**Dataset entries:**
**********

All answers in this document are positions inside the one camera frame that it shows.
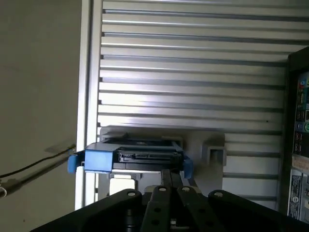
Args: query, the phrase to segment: black cable
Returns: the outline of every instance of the black cable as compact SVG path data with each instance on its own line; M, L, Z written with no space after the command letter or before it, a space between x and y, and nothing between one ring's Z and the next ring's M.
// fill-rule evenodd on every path
M48 157L46 157L46 158L43 158L43 159L41 159L41 160L38 160L38 161L36 161L36 162L34 162L34 163L32 163L32 164L26 166L26 167L21 168L21 169L19 169L19 170L16 170L16 171L14 171L14 172L0 175L0 178L5 178L5 177L8 177L8 176L14 175L14 174L16 174L16 173L20 173L20 172L22 172L22 171L24 171L24 170L26 170L26 169L28 169L28 168L31 168L31 167L33 167L34 165L37 165L37 164L39 164L39 163L41 163L41 162L43 162L43 161L45 161L45 160L50 160L50 159L56 158L56 157L58 157L58 156L60 156L60 155L62 155L62 154L64 154L64 153L70 151L71 149L73 149L73 148L75 148L75 147L76 147L75 145L71 145L71 146L68 147L66 150L61 151L61 152L59 152L59 153L57 153L57 154L55 154L55 155L53 155L53 156L48 156Z

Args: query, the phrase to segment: gray wall
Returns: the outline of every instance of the gray wall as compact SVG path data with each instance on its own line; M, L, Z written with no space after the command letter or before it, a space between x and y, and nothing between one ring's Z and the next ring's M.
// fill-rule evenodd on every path
M77 0L0 0L0 174L75 142L80 11ZM0 231L29 231L72 210L64 164L0 199Z

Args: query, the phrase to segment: aluminum frame
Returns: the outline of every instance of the aluminum frame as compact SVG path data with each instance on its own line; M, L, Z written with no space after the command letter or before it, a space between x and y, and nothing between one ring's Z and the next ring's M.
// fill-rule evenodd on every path
M77 150L96 141L102 9L102 0L82 0ZM75 210L95 202L97 185L98 174L77 168Z

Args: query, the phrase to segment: metal louvered panel
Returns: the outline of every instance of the metal louvered panel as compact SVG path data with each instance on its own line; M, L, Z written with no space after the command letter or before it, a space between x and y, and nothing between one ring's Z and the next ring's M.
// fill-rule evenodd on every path
M109 125L224 131L224 190L274 208L285 62L309 45L309 2L104 0L102 8L93 17L87 143Z

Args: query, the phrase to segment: horizontal slat
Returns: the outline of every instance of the horizontal slat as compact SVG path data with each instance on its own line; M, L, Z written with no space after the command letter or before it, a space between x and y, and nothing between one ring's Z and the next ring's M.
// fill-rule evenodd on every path
M162 48L179 50L207 50L207 51L230 51L248 53L289 54L300 50L305 46L290 44L270 43L240 43L226 41L191 41L171 39L148 39L148 38L118 38L103 36L101 44L104 46L137 47L137 48Z
M280 152L280 144L225 143L225 147L227 151L269 152L269 153Z
M309 23L105 14L102 31L259 39L309 39Z
M111 2L123 2L124 0L109 0ZM175 0L126 0L126 2L152 2L152 3L175 3ZM211 4L222 6L260 6L260 7L282 7L282 8L295 8L295 7L309 7L307 1L286 1L286 0L177 0L177 3L193 3L193 4Z
M214 95L227 97L248 97L248 98L270 98L280 99L283 97L283 90L265 89L241 89L228 87L183 87L183 86L160 86L160 85L139 85L120 83L100 83L99 89L104 91L126 91L144 93L174 93L174 94L196 94Z
M288 54L251 54L219 51L181 51L181 50L156 50L144 48L115 48L102 47L102 55L113 56L139 56L161 58L194 58L194 59L228 59L259 62L285 62Z
M253 201L253 202L265 206L267 208L276 210L276 204L277 204L276 202L273 201Z
M283 99L248 99L248 98L225 98L216 96L169 96L151 94L128 94L128 93L99 93L99 100L105 104L155 106L156 103L182 103L200 105L218 105L223 107L252 107L252 108L283 108Z
M282 122L281 113L267 112L234 112L234 111L216 111L216 110L198 110L198 109L177 109L160 107L134 107L117 105L99 105L98 112L103 114L141 114L175 117L195 117L211 119L232 119L244 121L269 121Z
M169 71L169 72L193 72L193 73L217 73L217 74L250 74L259 76L284 76L284 67L265 67L232 64L207 64L207 63L180 63L180 62L154 62L154 61L130 61L130 60L106 60L100 62L104 69L125 69L141 71Z
M184 12L184 13L208 13L208 14L233 14L233 15L271 15L271 16L296 16L296 17L308 17L309 9L298 7L268 7L266 8L258 6L246 6L247 2L244 2L241 6L233 5L219 5L220 2L205 1L205 4L162 4L162 2L169 1L150 1L159 3L143 3L136 2L115 2L104 1L103 8L110 10L134 10L134 11L161 11L161 12ZM285 2L282 6L287 6L289 2Z
M280 144L281 136L259 134L231 134L225 133L225 142Z
M175 126L179 128L216 129L221 131L281 131L280 123L249 122L212 119L189 119L169 117L105 116L99 115L101 126L120 126L125 124Z
M223 172L233 174L278 175L279 163L279 158L227 156L226 166L223 167Z
M184 35L184 36L217 36L233 38L254 38L254 39L278 39L278 40L308 40L309 33L287 33L286 31L246 31L232 29L205 29L205 28L180 28L180 27L156 27L156 26L131 26L131 25L102 25L103 32L117 33L146 33L163 35Z
M236 195L277 196L277 180L223 178L222 189Z
M250 84L283 86L284 77L250 76L250 75L228 75L209 73L172 73L172 72L141 72L141 71L117 71L100 70L102 78L119 78L129 80L156 80L156 81L196 81L229 84Z
M103 23L154 25L165 27L202 27L211 29L239 29L239 30L297 30L309 33L308 22L282 22L248 19L222 19L210 17L175 17L161 15L134 15L134 14L104 14Z

**********

Look above for the line containing "Args: query, the phrase to segment: metal". Output from there through the line containing "Returns: the outline of every instance of the horizontal", exactly and inclusively.

Args: query, the phrase to segment: metal louvered panel
Returns: the outline of every instance of the metal louvered panel as compact SVG path data with each instance on its own line; M, L, Z written with no space after the command letter or before it, a space between x and y, and nothing between one ring's Z and the next ring's M.
// fill-rule evenodd on every path
M109 125L224 131L224 190L274 208L285 62L309 45L309 2L104 0L102 8L93 17L87 143Z

Args: query, the phrase to segment: horizontal slat
Returns: the outline of every instance of the horizontal slat as compact SVG path data with each instance on its own line; M, L, Z written with no space after the command letter or before it, a space between x and y, and nothing between one ring's Z and the next ring's M.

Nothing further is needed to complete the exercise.